In this paper, the emergent universe model (EU) is explored (as per Mukherjee \({\mathit{et\;al.}}\)) in a flat scenario with equation of state \((EoS)\) \(p=B\rho -A\rho ^{\frac{1}{2}}\) (where \(A\) and \(B\) are constants). Here, the temperature function is evaluated in terms of the EoS parameters and redshift under the conditions of balanced particle creation and annihilation. To examine the thermodynamic evolution and find a viable EU model, constraints on its EoS parameters are determined. First, constraints on \(A_{s}\), and \(B\) (where \(A_{s} = \frac{A}{\rho _{eu0}^{\frac{1}{2}}}\) and \(\rho _{eu0}\) is the present energy density) are obtained from the acceptable transition redshift limit \(z_{tr}\) and decoupling temperature limit \(T_{d}\) as \(A_{s}\) ≈ \((0.84-1.07)\) and \(B\) ≈ \((0.38-0.42)\) for the general EU model. Finally, stricter constraints on \(z_{tr}\) are drawn from recent \(T(z)-z\) and observed Hubble data (OHD). These \(z_{tr}\) and \(T_{d}\) values are then utilized to obtain acceptable limits on \(A_{s}\), and \(B\). On average, the acceptable limits on \(z_{tr}\), \(A_{s}\), and \(B\) are \(0.79\pm 0.03\) (in the 1\(\sigma \) error limit), ≈ \((1.11-1.15)\) and ≈ \((0.41-0.43)\), respectively, for the general EU model.
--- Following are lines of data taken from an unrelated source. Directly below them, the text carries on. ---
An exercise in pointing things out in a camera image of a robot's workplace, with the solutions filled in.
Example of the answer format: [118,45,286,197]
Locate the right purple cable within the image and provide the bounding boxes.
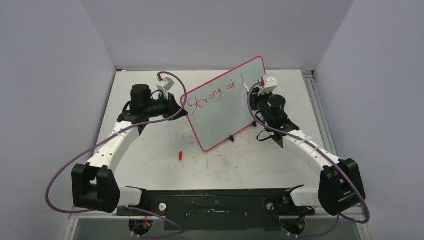
[247,81,371,225]

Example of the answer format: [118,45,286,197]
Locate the purple cable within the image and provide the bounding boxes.
[247,81,371,225]
[44,71,189,239]

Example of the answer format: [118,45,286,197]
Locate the pink framed whiteboard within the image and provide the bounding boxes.
[180,56,266,152]

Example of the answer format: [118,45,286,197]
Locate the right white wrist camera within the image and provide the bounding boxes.
[258,74,278,95]

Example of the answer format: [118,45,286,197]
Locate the aluminium rail frame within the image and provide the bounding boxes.
[89,70,370,240]

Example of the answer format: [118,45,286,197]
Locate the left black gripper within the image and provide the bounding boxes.
[144,92,188,121]

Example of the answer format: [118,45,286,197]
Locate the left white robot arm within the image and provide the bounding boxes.
[71,84,188,216]

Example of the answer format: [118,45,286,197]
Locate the white red marker pen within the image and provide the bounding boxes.
[243,82,250,92]

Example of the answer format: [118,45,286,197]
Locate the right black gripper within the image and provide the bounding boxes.
[248,87,273,126]

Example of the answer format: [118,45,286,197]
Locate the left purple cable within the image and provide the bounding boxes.
[44,71,189,239]

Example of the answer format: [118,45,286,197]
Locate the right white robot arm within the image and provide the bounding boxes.
[247,85,370,217]

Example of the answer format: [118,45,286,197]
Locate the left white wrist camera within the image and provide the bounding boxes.
[156,77,175,96]

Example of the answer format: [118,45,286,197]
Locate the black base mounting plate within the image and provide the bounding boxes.
[117,188,316,232]

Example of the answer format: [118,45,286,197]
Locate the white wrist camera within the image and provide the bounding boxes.
[156,77,175,96]
[258,74,278,95]
In the \(B=\frac{1}{3}\) model, obtained value \(z_{tr}= 0.71\pm 0.01\) (at the 1\(\sigma \) level). The present values of the EoS parameters are determined, and the viability of the models is examined with plots of the deceleration parameter (\(q\)), equation of state (\(\omega \)) and squared adiabatic sound speed (\(c^{2}_{s}\)) with redshift (\(z\)). The distance modulus (\(\mu \)) of this EU model is compared with the HIIG and Union2.1 data. The models with \(B\) \((= -\frac{1}{3}, 0)\), are not suitable at all according to the present analysis, whereas, the \(B=\frac{1}{3}\) model is quite similar to the observations.